Finance Minister Muhammad Aurangzeb unveiled the federal budget for fiscal year 2025–26 which stands at PKR 17.573 trillion (Rs 5.27 lakh crore), down 6.9% from the previous year.
However, Aurangzeb announced a significantly increased allocation of PKR 2.55 trillion (approx Rs 76,500 crore) for defence, up from PKR 2.12 trillion (approx Rs 63,600 crore) in the outgoing fiscal.
In FY25, Pakistan had allocated PKR 2.1 trillion (approx Rs 63,600 crore) for defence. Additionally, PKR 563 billion ($1.99 billion) was earmarked for military pensions, which are not included in the official defence budget.
The new defence allocation accounts for 14.5% of Pakistan’s total federal budget and around 2.2% of its GDP, which is projected at $411 billion (Rs 34.3 lakh crore). Including military pensions, total military-related expenditure for last year stood close to PKR 2.66 trillion (Rs 79,800 crore), or about 3.2% of GDP.
In contrast, India’s defence budget for 2025-2026 was marked at Rs 6.57 lakh crore, nearly nine times Pakistan’s defence outlay and higher than Pakistan’s entire federal budget. However, India’s defence spending, which includes pensions, amounts to merely 1.9% of its GDP.

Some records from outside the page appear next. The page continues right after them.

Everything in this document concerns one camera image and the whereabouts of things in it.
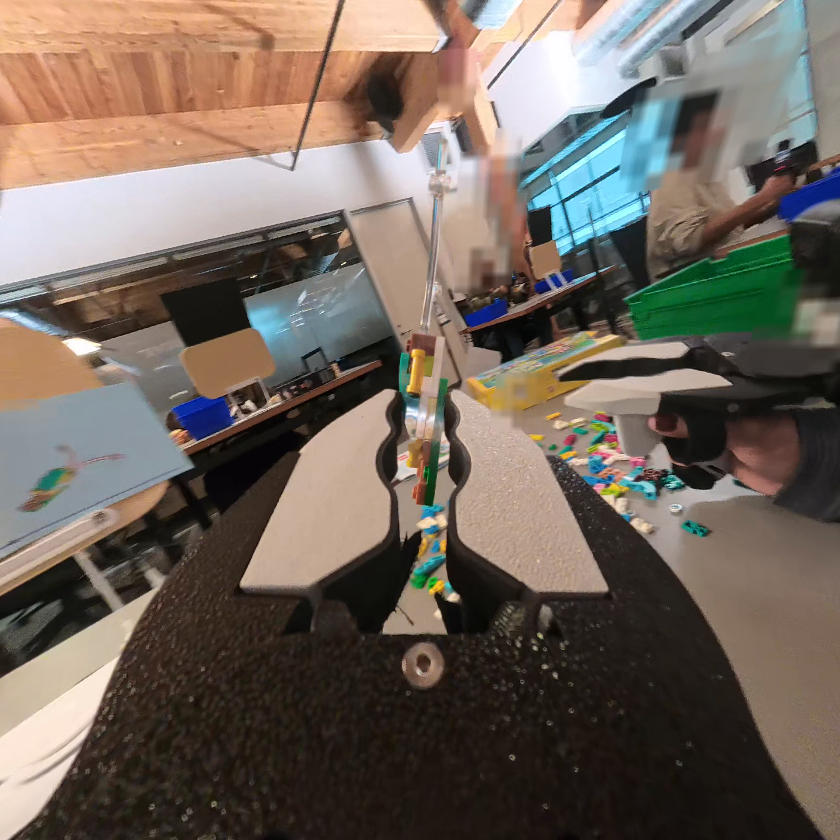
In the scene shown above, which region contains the wooden-topped table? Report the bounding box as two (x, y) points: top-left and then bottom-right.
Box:
(167, 357), (386, 473)
(459, 264), (619, 355)

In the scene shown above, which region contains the person's right forearm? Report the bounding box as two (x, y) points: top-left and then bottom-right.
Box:
(774, 407), (840, 524)

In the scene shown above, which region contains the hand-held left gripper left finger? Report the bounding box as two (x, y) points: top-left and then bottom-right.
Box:
(239, 389), (403, 602)

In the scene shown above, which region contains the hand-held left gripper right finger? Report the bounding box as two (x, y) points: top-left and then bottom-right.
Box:
(446, 392), (611, 602)

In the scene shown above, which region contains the toy brick model with clear rod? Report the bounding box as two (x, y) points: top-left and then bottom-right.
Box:
(398, 134), (455, 508)

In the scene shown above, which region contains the yellow toy box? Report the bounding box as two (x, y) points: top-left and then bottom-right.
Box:
(467, 331), (626, 412)

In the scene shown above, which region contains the green plastic bin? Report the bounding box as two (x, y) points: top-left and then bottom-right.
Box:
(623, 233), (807, 343)

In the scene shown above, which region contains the grey door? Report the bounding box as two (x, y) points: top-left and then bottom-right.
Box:
(346, 197), (462, 371)

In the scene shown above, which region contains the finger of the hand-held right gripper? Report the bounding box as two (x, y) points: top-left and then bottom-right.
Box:
(556, 340), (691, 383)
(563, 369), (734, 417)

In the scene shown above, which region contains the black monitor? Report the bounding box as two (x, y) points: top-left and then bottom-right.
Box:
(159, 279), (255, 366)

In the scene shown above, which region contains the person's right hand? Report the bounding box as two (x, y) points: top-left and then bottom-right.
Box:
(647, 409), (807, 498)

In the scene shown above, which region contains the blue plastic bin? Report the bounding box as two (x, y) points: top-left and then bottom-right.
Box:
(777, 172), (840, 223)
(463, 298), (511, 330)
(171, 395), (235, 442)

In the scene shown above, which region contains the light blue instruction booklet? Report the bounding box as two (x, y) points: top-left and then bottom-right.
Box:
(0, 381), (196, 559)

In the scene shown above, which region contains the pile of colourful toy bricks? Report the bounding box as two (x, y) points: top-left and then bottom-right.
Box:
(525, 410), (714, 540)

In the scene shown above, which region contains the grey desk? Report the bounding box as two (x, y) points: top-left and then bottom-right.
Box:
(0, 387), (840, 840)

The finance minister began his address tabling the budget in the National Assembly on Tuesday by announcing: “This budget is being presented at a historic time when the nation showed unity (and) determination,” he said, hinting at the hostilities between India-Pakistan last month.
“The spirit with which we protected our national sovereignty, we need to ensure our financial security in the same way,” the minister said, as he outlined a series of economic reforms and fiscal targets.
The country’s Planning Minister, Ahsan Iqbal, had already hinted on Saturday that the government would be hiking its defence budget for the 2025-26 fiscal year.
“It is our national duty to provide the armed forces with whatever they need in this budget to bolster their capacity and defend our country in the future. It has been proven that we have a dangerous neighbour (India) who attacked us in the night, but we gave them a befitting response,” he was quoted as saying by Pakistan’s .
The budget was presented a day after Aurangzeb unveiled the Pakistan Economic Survey 2024–25, which showed the country’s economy had grown 2.5% in FY24 and was projected to grow 2.7% in FY25. While that marks a recovery from the -0.2% contraction in 2023, the growth remains below historical averages and lower than the 3.6% initially targeted for this year.
The country’s total debt now stands at PKR 76 trillion (approx $274 billion or Rs 22.89 lakh crore), of which PKR 51.5 trillion (Rs 15.45 lakh crore) was domestic and PKR 24.5 trillion (Rs 7.35 lakh crore) was sourced externally.
In nominal terms, Pakistan’s economy is estimated to have grown to $411 billion (Rs 34.3 lakh crore), still far below its regional peers. Aurangzeb, however, called the upcoming fiscal year a “turnaround story” and projected a modest but stabilising recovery.
He said global GDP growth was expected at 2.8%, placing Pakistan’s outlook within a comparable international frame.
The budget comes under the watchful eyes of the International Monetary Fund (IMF), with which Pakistan remains engaged under a reform-linked bailout programme.
Amidst the 87-hour India-Pakistan conflict earlier last month, the IMF had cleared immediate disbursal of $1 billion on 9 May to Pakistan for economic reforms under a package approved last year and another $1.4 billion to reduce vulnerabilities to natural disasters.
As part of this programme, Pakistan has committed to raising revenue and cutting its fiscal deficit. Subsequently, The 2025-2026 budget has set an ambitious tax revenue target of PKR 14.131 trillion (approx Rs 4.24 lakh crore), an 8.95% increase over last year’s goal. However, the Economic Survey acknowledged the challenge of meeting this target amid sluggish growth and new trade tariffs from the US, Pakistan’s largest export destination.
Aurangzeb also announced on Tuesday, moves to procure cheaper energy by shutting down expensive power plants and attracting foreign investment from countries like Turkey in the oil and gas sector, underscoring Pakistan’s deepening ties with Turkey.
Pakistan’s Parliament will now begin debating the budget on Friday, 14 June, after a two-day recess. Discussions will continue until 21 June, followed by debate and voting on grant demands and motions on 24 and 25 June. The Finance Bill 2025 is expected to be passed on 26 June, with supplementary grants taken up the next day.